Ganz in Schwarz in der ARD

Jürgen Amendt über den Auftritt einer Muslima bei »Anne Will«

  • Lesedauer: 3 Min.

Am Sonntag kam es in der ARD zum Eklat. Nora Illi, Frauenbeauftragte des Islamischen Zentralrats der Schweiz, trat im schwarzen Nikab bei »Anne Will« auf. Hinter der Vollverschleierung verbarg sich eine »Propagandistin eines gewalttätigen Islam« (»Bild«). Im Einspieler warb Illi um Verständnis für Kriegsfreiwillige, die in Syrien auf der Seite des IS kämpfen. Seitdem läuft die politische Empörungsmaschine auf Hochtouren. Schon in der Sendung echauffierte sich ein anderer Talkgast, der CDU-Politiker Wolfgang Bosbach, über die Wortmeldung Illis. Der Text verharmlose die Grausamkeiten des IS. Am Tag danach lief in den sozialen Online-Netzwerken die Maschine erst richtig heiß; Tenor: Der Auftritt der Muslima, deren Verein übrigens weniger als ein Prozent der knapp 350 000 in der Schweiz lebenden Muslime repräsentiert, sei »unfassbar!«.

Nora Illi war am Sonntagabend nicht zum ersten Mal in einer Talkshow des deutschen Fernsehens zu sehen. Schon 2012 trat sie bei »Menschen bei Maischberger« auf. Damals stritt sie sich u.a. mit der Theologin Uta Ranke-Heinemann um Fragen der Sexualität im Islam. Dass ein Muslim mehrere Frauen haben könne, finde sie in Ordnung, sagte Illi Ranke-Heinemann ins Gesicht, denn dies sei »eine Erleichterung für die Frau. Auch in sexuellen Bereichen. Es bringt Abwechslung.«

Wow, wie fortschrittlich! Dass die heute 32-Jährige bei »Maischberger« der Promiskuität das Wort redete, wollten vor vier Jahren die anderen Talkgäste von Maischberger aber partout nicht einsehen. Dabei ist die Haltung alles andere als unerklärbar. Illi wuchs als Kind eines Psychotherapeuten und einer Sozialpädagogin in der Schweiz auf, trieb sich nach eigenen Angaben sogar in der Punk-Szene in Zürich herum, bevor sie mit 18 zum Islam konvertierte. Mit diesem problematischen Lebenslauf kann man vieles werden, warum also nicht auch Islamistin?

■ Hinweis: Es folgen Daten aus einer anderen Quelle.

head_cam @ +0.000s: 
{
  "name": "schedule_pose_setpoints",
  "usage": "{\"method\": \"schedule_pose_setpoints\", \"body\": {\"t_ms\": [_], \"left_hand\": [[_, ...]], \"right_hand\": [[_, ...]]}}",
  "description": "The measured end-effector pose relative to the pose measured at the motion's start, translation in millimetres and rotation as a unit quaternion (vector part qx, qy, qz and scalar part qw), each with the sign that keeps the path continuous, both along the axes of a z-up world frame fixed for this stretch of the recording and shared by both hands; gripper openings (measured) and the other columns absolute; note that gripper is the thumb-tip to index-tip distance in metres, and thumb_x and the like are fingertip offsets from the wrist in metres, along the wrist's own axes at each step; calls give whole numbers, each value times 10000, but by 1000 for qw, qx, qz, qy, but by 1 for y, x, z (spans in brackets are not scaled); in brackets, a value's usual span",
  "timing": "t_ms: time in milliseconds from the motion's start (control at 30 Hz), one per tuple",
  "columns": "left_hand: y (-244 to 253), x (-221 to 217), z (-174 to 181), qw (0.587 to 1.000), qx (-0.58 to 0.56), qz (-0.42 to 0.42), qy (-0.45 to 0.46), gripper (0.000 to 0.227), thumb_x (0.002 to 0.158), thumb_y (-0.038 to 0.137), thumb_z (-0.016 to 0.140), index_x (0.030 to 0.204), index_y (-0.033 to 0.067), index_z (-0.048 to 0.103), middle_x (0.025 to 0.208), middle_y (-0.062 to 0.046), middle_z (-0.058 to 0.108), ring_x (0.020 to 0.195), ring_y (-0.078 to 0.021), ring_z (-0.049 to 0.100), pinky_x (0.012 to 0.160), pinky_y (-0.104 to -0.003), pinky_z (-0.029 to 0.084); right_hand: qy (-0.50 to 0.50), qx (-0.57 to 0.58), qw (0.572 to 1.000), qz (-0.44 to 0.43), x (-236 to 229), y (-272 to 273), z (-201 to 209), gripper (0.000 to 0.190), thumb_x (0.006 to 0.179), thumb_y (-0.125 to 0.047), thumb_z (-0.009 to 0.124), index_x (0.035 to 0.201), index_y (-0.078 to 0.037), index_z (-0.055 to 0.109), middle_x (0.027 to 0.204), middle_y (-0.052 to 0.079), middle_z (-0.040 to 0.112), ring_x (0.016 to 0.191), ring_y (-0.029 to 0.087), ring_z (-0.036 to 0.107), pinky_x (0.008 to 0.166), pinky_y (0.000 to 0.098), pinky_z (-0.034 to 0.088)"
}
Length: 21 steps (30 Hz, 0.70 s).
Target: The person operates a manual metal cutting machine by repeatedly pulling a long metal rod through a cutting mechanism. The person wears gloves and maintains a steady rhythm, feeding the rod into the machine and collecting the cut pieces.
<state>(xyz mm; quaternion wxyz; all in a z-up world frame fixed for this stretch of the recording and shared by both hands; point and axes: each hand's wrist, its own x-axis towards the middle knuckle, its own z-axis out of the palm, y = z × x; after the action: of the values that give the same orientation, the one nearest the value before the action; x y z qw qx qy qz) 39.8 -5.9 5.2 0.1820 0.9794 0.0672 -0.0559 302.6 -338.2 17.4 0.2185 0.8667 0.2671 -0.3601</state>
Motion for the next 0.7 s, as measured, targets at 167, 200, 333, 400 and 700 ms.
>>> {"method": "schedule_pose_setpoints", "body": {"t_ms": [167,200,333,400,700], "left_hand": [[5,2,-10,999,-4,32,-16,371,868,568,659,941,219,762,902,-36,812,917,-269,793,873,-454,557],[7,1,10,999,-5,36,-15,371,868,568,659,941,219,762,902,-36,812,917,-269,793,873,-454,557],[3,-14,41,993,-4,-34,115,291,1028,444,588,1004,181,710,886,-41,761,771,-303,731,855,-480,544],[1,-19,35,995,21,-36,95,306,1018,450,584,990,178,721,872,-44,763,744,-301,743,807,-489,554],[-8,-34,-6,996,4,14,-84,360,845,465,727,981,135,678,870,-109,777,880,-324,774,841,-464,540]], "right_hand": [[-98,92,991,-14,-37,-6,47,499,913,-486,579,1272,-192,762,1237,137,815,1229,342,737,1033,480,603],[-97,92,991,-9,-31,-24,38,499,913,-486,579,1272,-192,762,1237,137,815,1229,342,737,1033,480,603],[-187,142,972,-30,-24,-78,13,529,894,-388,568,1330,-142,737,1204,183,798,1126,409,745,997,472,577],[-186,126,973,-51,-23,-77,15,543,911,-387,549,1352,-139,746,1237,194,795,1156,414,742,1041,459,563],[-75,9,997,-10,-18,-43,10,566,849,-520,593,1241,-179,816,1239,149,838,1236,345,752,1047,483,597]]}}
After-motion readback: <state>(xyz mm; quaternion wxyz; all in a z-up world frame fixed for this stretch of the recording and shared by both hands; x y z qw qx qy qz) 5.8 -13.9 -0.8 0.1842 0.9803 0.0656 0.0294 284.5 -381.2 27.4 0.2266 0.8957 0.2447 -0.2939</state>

Konvertiten sind in jeder Glaubensgruppe, egal ob diese religiös oder politisch motiviert sind - dafür bekannt, die Ideologie, zu der sie übergetreten sind, am fanatischsten zu vertreten. Und wer sich als Konvertitin katholischer als der Papst gibt, der muss geradezu dort hin, wo das Fernsehen seine Tiefpunkte allwöchentliche zelebriert: zu Anne Will, Sandra Maischberger, Maybrit Illner oder Frank Plasberg. Deren Formate nennen sich »Politik-Talk« und sind dabei gerade das Gegenteil von Gespräch. Gespräch würde ja heißen, dass man miteinander redet, Argumente statt Meinungen austauscht.

Insofern geht auch die Kritik von Wolfgang Bosbach fehl, der in der Sendung die Moderatorin empört fragte: »Warum wird das im öffentlich-rechtlichen Fernsehen gezeigt?« Die ARD und Anne Will haben nämlich alles richtig gemacht. Gespannt wird das Publikum auch am nächsten Sonntag wieder einschalten und auf den nächsten Eklat warten. Vielleicht hat dann wieder der Landsmann Illis, der Rechtspopulist und Verleger Roger Köppel, einen seiner regelmäßigen Auftritte im deutschen Fernsehen.